Ressources Solidaires : Astrée ouvre sa dixième antenne en France, toujours pour vaincre l’isolement des personnes, surtout les femmes. En quoi l’isolement est un mal social dont on souffre ? Quelles conséquences sur l’individu cela entraine t il ?
Christel Caparros : De nombreuses études sociologiques tendent à montrer que le tissus social se délite au travers des différentes mutations dans nos modes de vie. Par delà la recherche des causes, les "c’était mieux avant", ou "ça se passe différemment ailleurs", le constat est là : en France, 11 % de la population est en situation d’isolement selon l’INSEE, ce qui signifie avoir 4 contacts ou moins par semaine. Plus d’un quart de ces personnes déclarent souffrir de solitude et/ou d’ennui entre autre mal-êtres. Deux fois plus que les personnes non isolées interrogées.
Au delà du mal-être communément ressenti par les personnes en situation d’isolement, que se passe t’il lorsque ces mêmes personnes connaissent une situation difficile ?
C’est là tout l’enjeu de notre mission : l’isolement fragilise, impacte notre capacité à faire face aux évènements de la vie, ce qui conduit parfois à l’aggravation des situations et du vécu négatif, faute de soutien et de compréhension.

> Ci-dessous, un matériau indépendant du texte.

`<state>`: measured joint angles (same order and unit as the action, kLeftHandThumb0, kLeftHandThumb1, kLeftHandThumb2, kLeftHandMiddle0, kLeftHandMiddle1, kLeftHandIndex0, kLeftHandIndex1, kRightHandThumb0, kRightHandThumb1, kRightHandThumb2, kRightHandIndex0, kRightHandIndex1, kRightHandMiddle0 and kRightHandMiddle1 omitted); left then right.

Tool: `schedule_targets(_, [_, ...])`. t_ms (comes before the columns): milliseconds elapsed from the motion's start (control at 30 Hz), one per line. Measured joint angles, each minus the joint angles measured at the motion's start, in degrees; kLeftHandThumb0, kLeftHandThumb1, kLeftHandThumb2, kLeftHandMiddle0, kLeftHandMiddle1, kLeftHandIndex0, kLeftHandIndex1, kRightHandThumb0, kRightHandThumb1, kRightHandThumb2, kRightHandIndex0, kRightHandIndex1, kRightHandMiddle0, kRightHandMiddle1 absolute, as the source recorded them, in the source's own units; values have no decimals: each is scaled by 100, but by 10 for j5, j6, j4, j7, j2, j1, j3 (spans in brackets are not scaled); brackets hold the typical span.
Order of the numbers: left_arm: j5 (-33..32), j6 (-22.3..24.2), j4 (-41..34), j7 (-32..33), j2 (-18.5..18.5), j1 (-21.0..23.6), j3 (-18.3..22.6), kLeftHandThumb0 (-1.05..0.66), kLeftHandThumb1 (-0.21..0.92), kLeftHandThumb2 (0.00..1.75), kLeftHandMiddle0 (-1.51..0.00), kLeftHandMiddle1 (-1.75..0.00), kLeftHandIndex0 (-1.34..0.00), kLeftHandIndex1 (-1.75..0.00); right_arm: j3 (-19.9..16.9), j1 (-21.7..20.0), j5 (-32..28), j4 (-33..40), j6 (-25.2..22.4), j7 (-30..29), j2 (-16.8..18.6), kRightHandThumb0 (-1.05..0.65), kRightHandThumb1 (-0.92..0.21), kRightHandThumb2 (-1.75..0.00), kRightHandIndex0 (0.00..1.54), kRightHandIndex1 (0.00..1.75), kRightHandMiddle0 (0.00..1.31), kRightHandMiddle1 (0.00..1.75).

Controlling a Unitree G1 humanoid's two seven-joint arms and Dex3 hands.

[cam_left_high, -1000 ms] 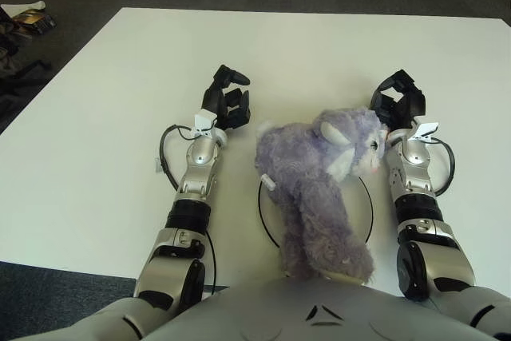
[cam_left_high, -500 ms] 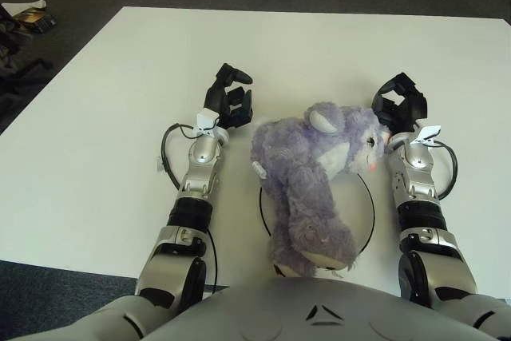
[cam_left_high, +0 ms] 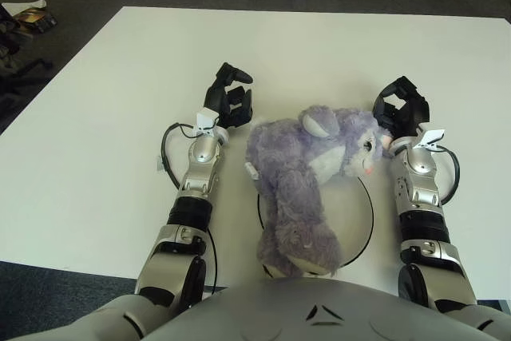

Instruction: Put the doll into the plate.

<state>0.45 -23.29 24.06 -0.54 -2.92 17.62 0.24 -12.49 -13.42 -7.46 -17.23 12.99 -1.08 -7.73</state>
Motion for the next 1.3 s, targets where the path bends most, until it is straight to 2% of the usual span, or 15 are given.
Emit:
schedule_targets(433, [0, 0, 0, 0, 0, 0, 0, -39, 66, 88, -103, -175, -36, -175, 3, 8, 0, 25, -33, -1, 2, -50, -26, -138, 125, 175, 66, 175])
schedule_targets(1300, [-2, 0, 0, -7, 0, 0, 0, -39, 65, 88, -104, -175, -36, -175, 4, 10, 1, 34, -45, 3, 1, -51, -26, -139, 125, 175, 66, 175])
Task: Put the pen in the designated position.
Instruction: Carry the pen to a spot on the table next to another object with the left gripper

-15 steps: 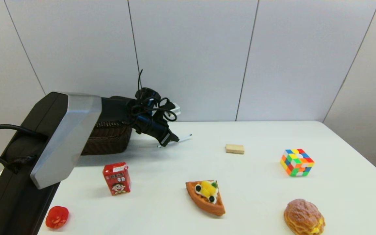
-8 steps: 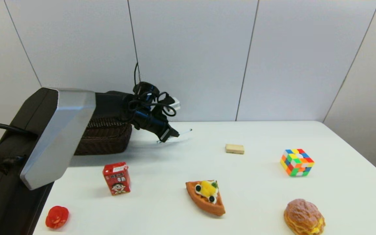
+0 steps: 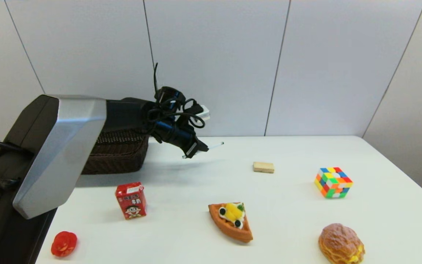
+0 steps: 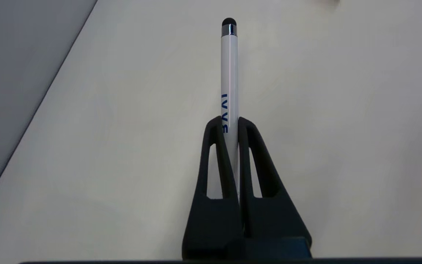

Ressources Solidaires : Astrée est en partie financée par des chefs d’entreprise. Surprenant comme moyens de financement. Pourquoi cette histoire ? Quelles motivations y trouvent ils ?
Christel Caparros : Astrée est née de la volonté de faire le lien entre les personnes fragilisées, et celles volontaires pour aider d’autres personnes. Notre fondateur a su convaincre quelques grands patrons d’entreprise d’apporter leur soutien à cette nouvelle forme de solidarité, bien avant que les lois sur la responsabilité sociale des entreprises ne viennent intimer un cadre à cet engagement.
La plupart d’entre eux demeurent fidèles et continuent de soutenir nos actions et notre développement territorial, convaincus par la nécessité de favoriser l’accompagnement relationnel et le lien social pour les plus fragilisés. Nous sommes tous égaux devant la souffrance et les aléas de la vie, et cet autre qui marche à nos côtés pour "traverser le fleuve" permet souvent de trouver le courage d’avancer.
Le soutien de nos partenaires revêt une importance capitale, et un sens particulier, quand on sait par exemple que la signature de notre principal soutien, AG2R LA MONDIALE, se trouve être : ’Le contraire de Seul au monde’.
Ressources Solidaires : Astrée intervient en soutien par la parole, qu’elle soit collective ou individuelle. En tant que bénévole, pourquoi choisir Astrée ? Quels sont les principes d’intervention développés par Astrée ?
Christel Caparros : En réalité, les bénévoles interviennent plus par leur présence, leur écoute, que leurs paroles chez Astrée...
Nous leur proposons d’adopter une posture, un cadre éthique particulièrement exigeants, basés sur des valeurs fondamentales : accompagner avec bienveillance, empathie, sans jugement ni tentation d’exercer un quelconque pouvoir sur l’autre.
Ils témoignent souvent du vrai "travail sur soi" que cela suppose, pour accepter de laisser à la personne accompagnée les rênes de sa propre vie. Lorsque nous voulons aider, nos réflexes sont souvent très différents : s’affairer à trouver une solution dans les plus brefs délais, comparer avec nos propres expériences, donner un avis sur la situation, minimiser la douleur de l’autre... Autant de bonnes intentions qui peuvent parfois impacter l’autonomie, la confiance en soi et les "résultats" pour la personne qui demande de l’aide.
Les bénévoles Astrée sont formés pour accompagner et soutenir, au cours de rencontres hebdomadaires d’une heure à heure trente, notamment par l’écoute active et une vraie présence bienveillante pour l’autre. Ils participent à des groupes d’échanges sur les pratiques obligatoires, et les relations d’accompagnement sont supervisées par des professionnels. Dès lors, cet autre, un égal, et non pas un "sachant", qui nous écoute avec attention et accompagne notre propre réflexion, devient un miroir de notre propre valeur, de nos propres émotions, et nous permet de cheminer en se sentant moins seul.
Pourquoi choisissent-ils de nous rejoindre ? Nous l’avons vu, nous sommes tous égaux face aux aléas. Parfois, les bénévoles ont connu eux mêmes des étapes difficiles, et souhaitent s’engager pour aider d’autres à leur tour. Parfois, de jeunes étudiants ou actifs souhaitent contribuer à ce que notre société soit plus solidaire et "inclusive".
Tous, témoignent d’un enrichissement personnel au travers de ces rencontres, et de ces moments de partage : le lien social profite toujours aux deux mains qui le tissent.